§ **What to do**:
Your job with the data below: print everything from the line that holds "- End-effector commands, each" down to the line that holds "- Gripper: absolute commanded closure", ends included, exactly, and nothing else.
▬▬▬
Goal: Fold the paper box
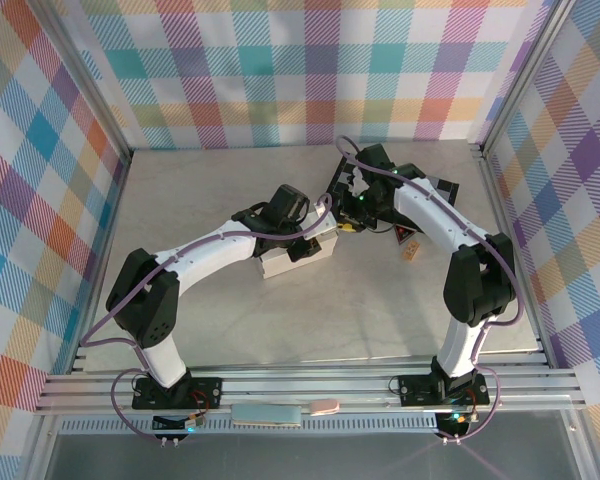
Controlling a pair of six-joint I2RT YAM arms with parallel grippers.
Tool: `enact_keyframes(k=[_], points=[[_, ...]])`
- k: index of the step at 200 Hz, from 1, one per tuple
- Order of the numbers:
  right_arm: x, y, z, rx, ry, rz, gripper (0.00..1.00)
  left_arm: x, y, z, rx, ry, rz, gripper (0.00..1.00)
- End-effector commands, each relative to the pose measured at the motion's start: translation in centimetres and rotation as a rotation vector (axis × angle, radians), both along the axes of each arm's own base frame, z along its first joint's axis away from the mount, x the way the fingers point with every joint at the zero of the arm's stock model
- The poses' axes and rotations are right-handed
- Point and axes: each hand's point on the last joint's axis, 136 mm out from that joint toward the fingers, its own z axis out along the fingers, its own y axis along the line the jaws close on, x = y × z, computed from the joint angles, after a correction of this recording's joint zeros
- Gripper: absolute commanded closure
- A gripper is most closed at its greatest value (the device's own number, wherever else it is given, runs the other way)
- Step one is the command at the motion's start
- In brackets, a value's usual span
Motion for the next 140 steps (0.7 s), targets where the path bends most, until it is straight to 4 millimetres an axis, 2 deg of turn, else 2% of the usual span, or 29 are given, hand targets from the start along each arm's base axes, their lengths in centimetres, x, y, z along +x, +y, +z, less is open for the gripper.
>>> enact_keyframes(k=[1, 140], points=[[-1.52, 0.97, -0.06, -0.002, 0.046, 0.04, 0.73, 0.08, 0.41, -0.97, 0.028, 0.037, 0.006, 0.7], [-2.43, 1.51, -0.75, -0.029, 0.04, 0.038, 0.78, 0.44, 0.66, -1.09, 0.013, 0.08, 0.032, 0.7]])
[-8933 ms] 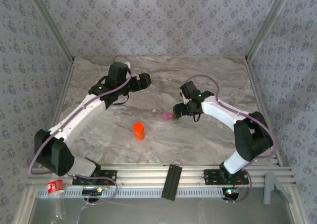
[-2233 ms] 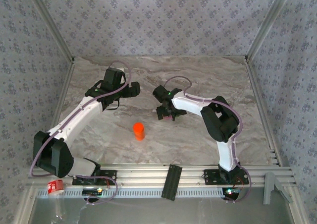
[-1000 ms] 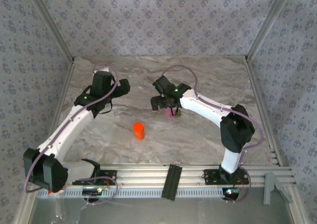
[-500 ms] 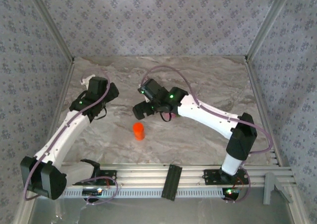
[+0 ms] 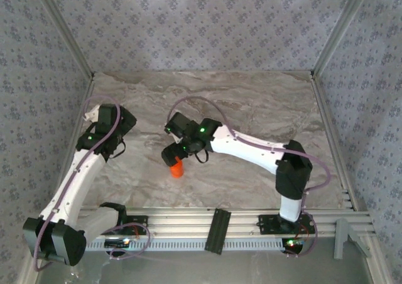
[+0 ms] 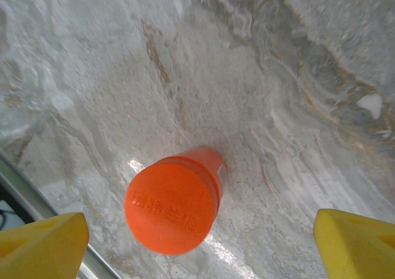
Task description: Sort the pills into containers
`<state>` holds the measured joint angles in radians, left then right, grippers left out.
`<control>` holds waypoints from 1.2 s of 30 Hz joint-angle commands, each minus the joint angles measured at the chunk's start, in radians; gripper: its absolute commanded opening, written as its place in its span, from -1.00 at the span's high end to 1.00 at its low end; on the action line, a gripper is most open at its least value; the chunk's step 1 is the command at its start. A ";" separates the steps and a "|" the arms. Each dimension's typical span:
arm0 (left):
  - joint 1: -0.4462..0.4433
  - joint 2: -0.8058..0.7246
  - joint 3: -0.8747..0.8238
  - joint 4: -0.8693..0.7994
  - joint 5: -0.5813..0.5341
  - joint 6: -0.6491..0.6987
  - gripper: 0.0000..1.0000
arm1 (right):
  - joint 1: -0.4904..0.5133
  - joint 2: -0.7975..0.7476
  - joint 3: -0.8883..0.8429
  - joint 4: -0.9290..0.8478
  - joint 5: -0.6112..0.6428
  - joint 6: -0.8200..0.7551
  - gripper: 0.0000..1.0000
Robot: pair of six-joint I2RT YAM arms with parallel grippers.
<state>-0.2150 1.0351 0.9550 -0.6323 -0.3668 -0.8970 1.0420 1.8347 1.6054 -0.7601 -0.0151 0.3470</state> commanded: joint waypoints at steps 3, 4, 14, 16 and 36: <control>0.006 -0.008 0.019 -0.061 0.036 -0.030 -1.00 | 0.016 0.098 0.038 -0.026 -0.017 0.000 -0.89; 0.006 -0.002 0.021 -0.069 0.043 -0.029 -1.00 | 0.017 0.111 0.040 -0.026 -0.016 0.000 -0.88; 0.008 0.047 0.004 -0.055 0.124 -0.013 -1.00 | 0.021 0.176 0.037 -0.015 -0.034 0.000 -0.71; 0.008 0.054 0.002 -0.053 0.132 -0.013 -1.00 | 0.021 0.179 0.038 -0.015 -0.037 0.000 -0.66; -0.001 0.086 -0.030 0.206 0.491 0.350 -0.94 | -0.162 -0.096 0.026 -0.120 -0.049 -0.006 0.38</control>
<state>-0.2138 1.0885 0.9199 -0.5503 -0.0280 -0.7311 0.9699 1.8622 1.6077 -0.8135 -0.0727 0.3496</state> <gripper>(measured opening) 0.969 0.500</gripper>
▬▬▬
§ **Response to this task**:
- End-effector commands, each relative to the pose measured at the motion's start: translation in centimetres and rotation as a rotation vector (axis × angle, radians), both along the axes of each arm's own base frame, z along its first joint's axis away from the mount, x the way the fingers point with every joint at the zero of the arm's stock model
- The poses' axes and rotations are right-handed
- Point and axes: each hand's point on the last joint's axis, 136 mm out from that joint toward the fingers, its own z axis out along the fingers, its own y axis along the line the jaws close on, x = y × z, computed from the joint angles, after a correction of this recording's joint zeros
- Gripper: absolute commanded closure

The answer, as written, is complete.